Amelia Roskin-Frazee, former Columbia pupil and sexual assault survivor
Givens, the assistant professor of drugs, overlapped a bit with Goldberg final summer season when he was trying to get a Columbia building renamed as a result of the constructing’s namesake was a slaveholder. He stated issues about Goldberg turned very clear as he was speaking to different advocates on campus.
“Talking to current and former students and faculty about some of their experiences, many of whom are sexual assault survivors,” he stated, “the stories are pretty fairly consistent about the administration generally shutting people out and, specifically, Suzanne Goldberg was the agent who makes that happen.”
Givens believes Goldberg will be capable of be extra goal at OCR, he stated, as a result of at Columbia she was tasked with defending Bollinger, the college’s president, “at all costs.” But Givens nonetheless worries what sort of message her appointment sends to sexual assault victims.
“I do wonder the fact that survivors are seeing this ― what kind of effect Goldberg’s appointment has on their confidence in the system?” he stated. “It further undermines their ability to trust that the system is really going to work for them.

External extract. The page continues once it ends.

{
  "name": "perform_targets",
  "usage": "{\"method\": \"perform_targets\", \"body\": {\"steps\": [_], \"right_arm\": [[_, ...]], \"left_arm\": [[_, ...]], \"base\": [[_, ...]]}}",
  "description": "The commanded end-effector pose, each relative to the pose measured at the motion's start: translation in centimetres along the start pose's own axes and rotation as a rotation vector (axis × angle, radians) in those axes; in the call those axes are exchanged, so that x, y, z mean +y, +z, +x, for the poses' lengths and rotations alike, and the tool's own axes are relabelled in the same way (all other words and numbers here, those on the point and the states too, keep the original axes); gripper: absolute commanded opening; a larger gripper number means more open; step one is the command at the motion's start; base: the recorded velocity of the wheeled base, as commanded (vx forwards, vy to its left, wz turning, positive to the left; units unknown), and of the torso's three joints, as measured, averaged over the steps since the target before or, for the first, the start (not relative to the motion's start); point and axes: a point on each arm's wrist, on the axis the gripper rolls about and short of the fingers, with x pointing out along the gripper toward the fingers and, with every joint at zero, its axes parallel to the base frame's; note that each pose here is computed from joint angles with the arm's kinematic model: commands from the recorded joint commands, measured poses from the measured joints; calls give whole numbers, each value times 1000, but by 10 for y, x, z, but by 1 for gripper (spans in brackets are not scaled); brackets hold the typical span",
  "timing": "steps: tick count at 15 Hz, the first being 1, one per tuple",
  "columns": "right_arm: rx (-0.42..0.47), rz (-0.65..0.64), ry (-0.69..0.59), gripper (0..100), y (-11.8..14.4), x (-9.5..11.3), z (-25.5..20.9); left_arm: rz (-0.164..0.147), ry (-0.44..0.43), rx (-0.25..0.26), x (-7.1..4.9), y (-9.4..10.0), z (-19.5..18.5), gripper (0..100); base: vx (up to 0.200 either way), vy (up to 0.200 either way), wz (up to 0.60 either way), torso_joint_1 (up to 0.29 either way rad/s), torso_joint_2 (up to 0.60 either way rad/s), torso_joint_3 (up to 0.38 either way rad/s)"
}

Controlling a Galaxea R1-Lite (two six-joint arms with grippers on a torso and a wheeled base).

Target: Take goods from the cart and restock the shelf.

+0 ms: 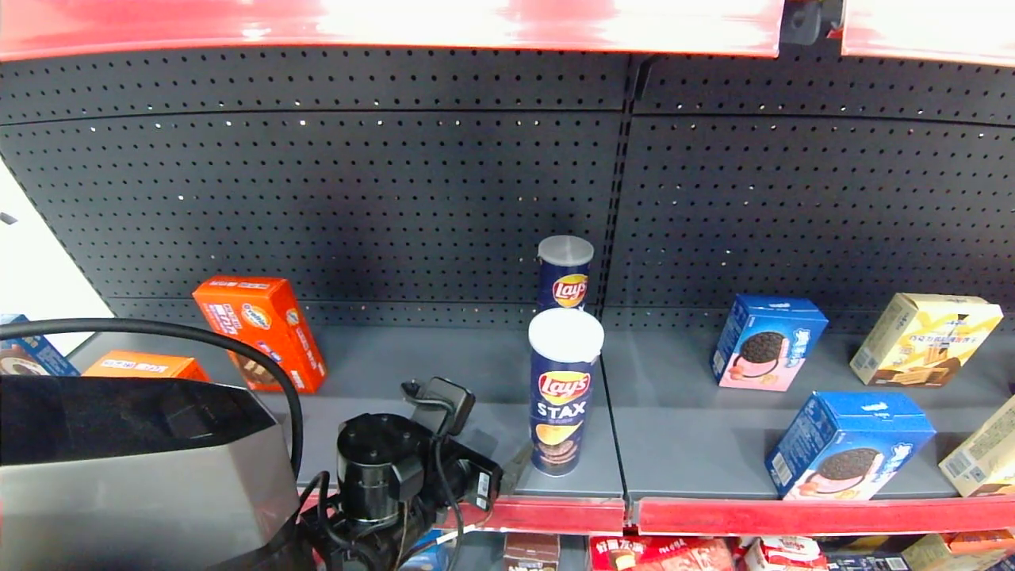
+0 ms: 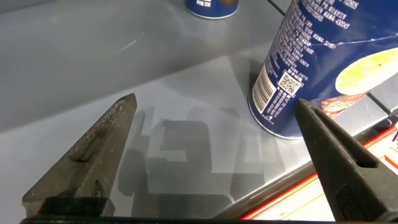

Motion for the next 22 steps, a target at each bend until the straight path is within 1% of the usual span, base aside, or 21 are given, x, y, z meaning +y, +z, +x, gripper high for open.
{"method": "perform_targets", "body": {"steps": [1,3,4,5,6,7,8,9,10,12,13,14,15,16,17,18,19,20,21,22], "right_arm": [[3,-2,1,100,0,0,0],[0,-1,0,100,0,0,0],[-2,0,1,100,0,0,0],[-2,-1,12,100,0,0,0],[-1,-1,16,100,0,0,1],[0,-2,16,100,-1,0,1],[0,-3,19,100,0,0,1],[1,-3,21,100,0,0,1],[3,-6,35,100,2,0,3],[13,-13,55,100,5,1,7],[12,-13,60,100,7,2,9],[6,-10,58,100,9,2,11],[8,-11,58,100,9,2,11],[0,-8,64,100,12,3,14],[-1,-7,70,100,13,3,15],[-7,-6,86,100,15,4,18],[-10,-3,98,100,16,5,21],[-16,5,109,100,17,6,22],[-7,35,121,100,18,7,25],[4,52,125,100,19,8,26]], "left_arm": [[-2,-1,-1,0,0,0,100],[-5,28,10,9,-1,-6,100],[-11,56,15,19,0,-10,100],[-23,94,-12,31,10,-20,100],[-29,110,-31,36,16,-23,100],[-42,149,-59,48,24,-31,100],[-53,192,-100,60,36,-45,100],[-55,199,-116,62,39,-48,100],[-61,237,-167,67,53,-63,100],[-51,326,-164,68,60,-78,100],[-49,399,-144,68,64,-90,100],[-47,419,-136,64,68,-102,100],[-47,419,-134,64,69,-103,100],[-53,417,-166,61,82,-134,100],[-56,427,-173,61,85,-143,100],[-70,469,-189,62,89,-166,100],[-101,530,-202,67,85,-178,100],[-119,600,-195,72,76,-188,100],[-127,652,-193,75,65,-204,100],[-127,685,-201,75,53,-223,100]], "base": [[0,0,0,0,0,0],[0,0,0,0,0,0],[0,0,0,0,0,0],[0,0,0,0,0,0],[0,0,0,0,0,0],[0,0,0,0,0,0],[0,0,0,0,0,0],[0,0,0,0,0,0],[0,0,0,0,0,0],[0,0,0,0,0,0],[0,0,0,0,0,0],[0,0,0,0,0,0],[0,0,0,0,0,0],[0,0,0,0,0,0],[0,0,0,0,0,0],[0,0,0,0,0,0],[0,0,0,0,0,0],[0,0,0,0,0,0],[0,0,0,0,0,0],[0,0,0,0,0,0]]}}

It becomes a self-reinforcing thing: If people don’t trust the system, they’re less likely to report. And the whole thing falls apart.”
Roskin-Frazee was much less optimistic, imagining what her personal expertise at Columbia would appear to be on the federal degree.
“Who do you go to when the OCR violates your civil rights?” she requested. “I genuinely don’t know if there’s a place to go when that happens. And that’s what’s about to happen to students on a nationwide scale.”